→ PROVIDED MATERIAL
......

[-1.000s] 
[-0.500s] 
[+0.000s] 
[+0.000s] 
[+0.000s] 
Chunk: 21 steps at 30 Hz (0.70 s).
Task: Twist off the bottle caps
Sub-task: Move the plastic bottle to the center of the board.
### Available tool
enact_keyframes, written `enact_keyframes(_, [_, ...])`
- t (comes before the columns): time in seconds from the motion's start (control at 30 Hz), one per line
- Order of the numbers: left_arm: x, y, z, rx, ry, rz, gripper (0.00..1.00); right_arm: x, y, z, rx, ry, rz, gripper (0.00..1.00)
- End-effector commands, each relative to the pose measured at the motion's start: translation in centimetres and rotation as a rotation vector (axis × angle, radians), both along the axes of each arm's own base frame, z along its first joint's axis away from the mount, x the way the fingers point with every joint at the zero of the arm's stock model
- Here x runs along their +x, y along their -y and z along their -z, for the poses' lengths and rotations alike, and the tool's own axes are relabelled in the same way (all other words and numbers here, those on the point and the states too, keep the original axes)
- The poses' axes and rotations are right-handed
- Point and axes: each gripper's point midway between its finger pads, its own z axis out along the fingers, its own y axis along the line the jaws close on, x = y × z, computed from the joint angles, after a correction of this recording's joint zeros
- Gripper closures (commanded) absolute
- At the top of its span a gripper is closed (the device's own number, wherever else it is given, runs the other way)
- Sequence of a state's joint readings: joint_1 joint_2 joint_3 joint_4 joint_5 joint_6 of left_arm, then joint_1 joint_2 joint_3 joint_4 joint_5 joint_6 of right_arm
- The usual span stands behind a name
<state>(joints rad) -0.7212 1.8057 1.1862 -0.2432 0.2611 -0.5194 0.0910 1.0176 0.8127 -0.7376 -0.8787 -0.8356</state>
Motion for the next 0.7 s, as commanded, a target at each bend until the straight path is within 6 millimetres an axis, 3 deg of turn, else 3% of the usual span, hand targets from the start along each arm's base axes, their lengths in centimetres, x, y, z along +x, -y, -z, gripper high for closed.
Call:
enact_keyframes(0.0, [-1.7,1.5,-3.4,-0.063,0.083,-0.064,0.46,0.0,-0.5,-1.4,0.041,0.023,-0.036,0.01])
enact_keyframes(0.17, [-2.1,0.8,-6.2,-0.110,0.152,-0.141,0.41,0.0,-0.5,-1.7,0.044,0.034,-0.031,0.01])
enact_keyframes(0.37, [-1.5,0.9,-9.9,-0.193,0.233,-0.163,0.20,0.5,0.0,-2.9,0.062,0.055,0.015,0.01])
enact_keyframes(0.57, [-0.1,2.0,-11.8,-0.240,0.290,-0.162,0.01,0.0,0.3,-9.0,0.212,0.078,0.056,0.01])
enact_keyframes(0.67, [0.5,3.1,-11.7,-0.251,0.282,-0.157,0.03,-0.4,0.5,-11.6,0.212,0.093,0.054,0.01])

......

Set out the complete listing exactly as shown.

→ ANSWER TO THE PROBLEM
[-1.000s] 
[-0.500s] 
[+0.000s] 
[+0.000s] 
[+0.000s] 
Chunk: 21 steps at 30 Hz (0.70 s).
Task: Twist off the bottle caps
Sub-task: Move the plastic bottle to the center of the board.
### Available tool
enact_keyframes, written `enact_keyframes(_, [_, ...])`
- t (comes before the columns): time in seconds from the motion's start (control at 30 Hz), one per line
- Order of the numbers: left_arm: x, y, z, rx, ry, rz, gripper (0.00..1.00); right_arm: x, y, z, rx, ry, rz, gripper (0.00..1.00)
- End-effector commands, each relative to the pose measured at the motion's start: translation in centimetres and rotation as a rotation vector (axis × angle, radians), both along the axes of each arm's own base frame, z along its first joint's axis away from the mount, x the way the fingers point with every joint at the zero of the arm's stock model
- Here x runs along their +x, y along their -y and z along their -z, for the poses' lengths and rotations alike, and the tool's own axes are relabelled in the same way (all other words and numbers here, those on the point and the states too, keep the original axes)
- The poses' axes and rotations are right-handed
- Point and axes: each gripper's point midway between its finger pads, its own z axis out along the fingers, its own y axis along the line the jaws close on, x = y × z, computed from the joint angles, after a correction of this recording's joint zeros
- Gripper closures (commanded) absolute
- At the top of its span a gripper is closed (the device's own number, wherever else it is given, runs the other way)
- Sequence of a state's joint readings: joint_1 joint_2 joint_3 joint_4 joint_5 joint_6 of left_arm, then joint_1 joint_2 joint_3 joint_4 joint_5 joint_6 of right_arm
- The usual span stands behind a name
<state>(joints rad) -0.7212 1.8057 1.1862 -0.2432 0.2611 -0.5194 0.0910 1.0176 0.8127 -0.7376 -0.8787 -0.8356</state>
Motion for the next 0.7 s, as commanded, a target at each bend until the straight path is within 6 millimetres an axis, 3 deg of turn, else 3% of the usual span, hand targets from the start along each arm's base axes, their lengths in centimetres, x, y, z along +x, -y, -z, gripper high for closed.
Call:
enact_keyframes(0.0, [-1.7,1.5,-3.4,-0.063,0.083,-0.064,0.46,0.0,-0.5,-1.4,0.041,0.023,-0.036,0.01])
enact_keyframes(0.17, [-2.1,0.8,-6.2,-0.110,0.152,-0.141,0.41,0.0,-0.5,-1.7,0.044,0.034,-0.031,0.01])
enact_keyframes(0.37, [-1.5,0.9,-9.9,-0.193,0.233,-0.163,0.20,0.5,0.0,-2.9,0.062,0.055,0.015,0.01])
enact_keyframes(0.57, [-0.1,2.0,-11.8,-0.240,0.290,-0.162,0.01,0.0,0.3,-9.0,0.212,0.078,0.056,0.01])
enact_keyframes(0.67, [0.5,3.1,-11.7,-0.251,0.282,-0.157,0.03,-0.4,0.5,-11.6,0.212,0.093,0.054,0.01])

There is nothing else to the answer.